A teenager has been pulled largely unscathed from beneath the rubble of a collapsed building in the Turkish city of Gaziantep – but the chances of finding many more survivors four days after a catastrophic earthquake killed tens of thousands are shrinking fast.
The 7.8 magnitude earthquake hit the border region between Turkey and Syria, an area with a population of 13.5 million, killing more than 20,000 people.
Before dawn in Gaziantep, near the epicentre of the quake, rescuers pulled Adnan Muhammed Korkut from the basement where had been trapped since the tremor struck on Monday.
The 17-year-old beamed a smile at the crowd of friends and relatives who cried tears of joy as he was carried out and put onto a stretcher.
Trapped for 94 hours, but not crushed, the teenager said he had been forced to drink his own urine to slake his thirst.
“I was able to survive that way,” he said.
A rescue worker, identified only as Yasemin, told him: “I have a son just like you.
“I swear to you, I have not slept for four days.

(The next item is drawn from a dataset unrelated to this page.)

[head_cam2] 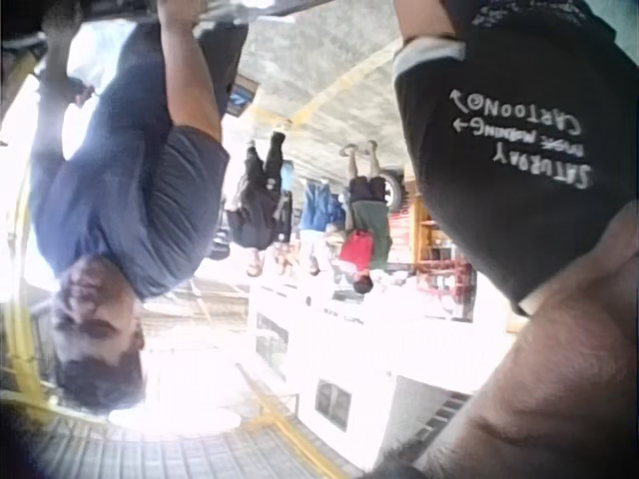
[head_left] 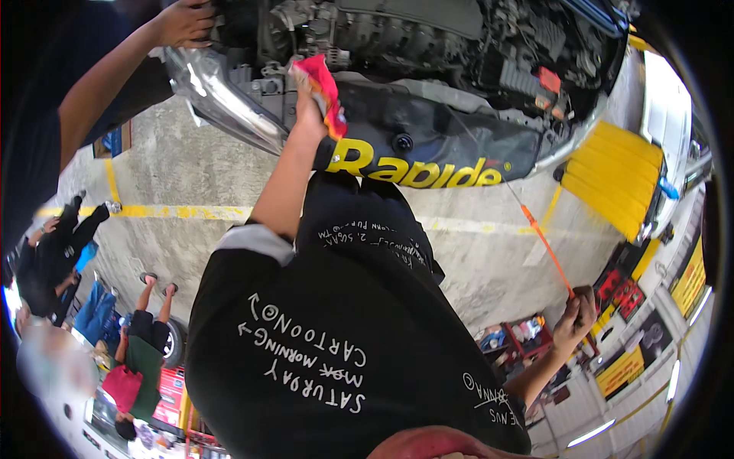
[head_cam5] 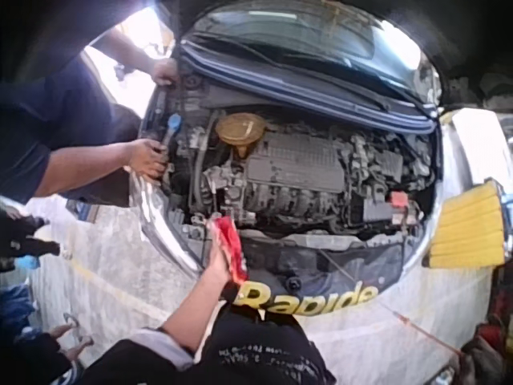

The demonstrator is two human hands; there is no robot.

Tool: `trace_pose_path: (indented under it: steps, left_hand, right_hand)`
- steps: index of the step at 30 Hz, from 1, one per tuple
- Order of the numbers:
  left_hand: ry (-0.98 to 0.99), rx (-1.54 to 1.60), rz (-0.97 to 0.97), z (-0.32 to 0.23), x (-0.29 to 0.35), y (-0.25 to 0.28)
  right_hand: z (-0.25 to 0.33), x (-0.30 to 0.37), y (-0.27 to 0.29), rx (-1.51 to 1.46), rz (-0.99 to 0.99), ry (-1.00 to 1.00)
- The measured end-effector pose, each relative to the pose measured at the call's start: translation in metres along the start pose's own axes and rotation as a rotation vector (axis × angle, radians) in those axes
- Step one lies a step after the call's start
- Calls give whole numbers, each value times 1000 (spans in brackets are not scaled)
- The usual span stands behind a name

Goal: Pouring engine oil into a car engine using a funnel after checking the oil level with a dipstick.

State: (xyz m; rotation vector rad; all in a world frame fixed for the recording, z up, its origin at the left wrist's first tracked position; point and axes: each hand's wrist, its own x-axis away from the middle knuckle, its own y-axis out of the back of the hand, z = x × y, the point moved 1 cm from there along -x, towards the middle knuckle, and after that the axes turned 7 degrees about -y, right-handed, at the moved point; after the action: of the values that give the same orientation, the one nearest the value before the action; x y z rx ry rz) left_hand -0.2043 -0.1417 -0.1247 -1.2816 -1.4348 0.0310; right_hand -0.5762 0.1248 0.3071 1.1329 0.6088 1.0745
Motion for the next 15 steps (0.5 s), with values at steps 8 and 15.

I swear I did not sleep; I was trying to get you out.”
This total eclipses the more than 18,400 who died in the 2011 earthquake off Fukushima, Japan, that triggered a tsunami and the estimated 18,000 people who died in a tremor near Istanbul in 1999.
The new figure, which is certain to rise, included more than 17,600 people in Turkey and more than 3,300 in civil war-torn Syria.
Aerial footage revealed the scope of devastation, with entire neighbourhoods of high-rises reduced to twisted metal, pulverised concrete and exposed wires.
Even though experts say trapped people could survive for a week or more, the chances of finding survivors in the freezing temperatures are dimming.
As emergency crews and panicked relatives dug through the rubble – and occasionally found people alive – the focus began to shift to demolishing dangerously unstable structures.
Workers continued rescue operations in Kahramanmaras, but it was clear that many who were trapped in collapsed buildings had already died.
One rescue worker was heard saying that his psychological state was declining and that the smell of death was becoming too much to bear.
In north-western Syria, the first UN aid trucks since the quake to enter the rebel-controlled area from Turkey arrived on Thursday, underlining the difficulty of getting help to people there.
Many of those who have lost their homes found shelter in tents, stadiums and other temporary accommodation, but others have slept outdoors.
“Especially in this cold, it is not possible to live here,” he said. “If people haven’t died from being stuck under the rubble, they’ll die from the cold.”
The winter weather and damage to roads and airports have hampered the response. Some in Turkey have complained that the government was slow to respond — a perception that could hurt Mr Erdogan at a time when he faces a tough battle for re-election in May.
Mr Erdogan has been visiting affected cities over the last two days.
Turkey’s disaster-management agency said more than 110,000 rescue personnel were now taking part in the effort and more than 5,500 vehicles, including tractors, cranes, bulldozers and excavators had been shipped.
The foreign ministry said 95 countries have offered help.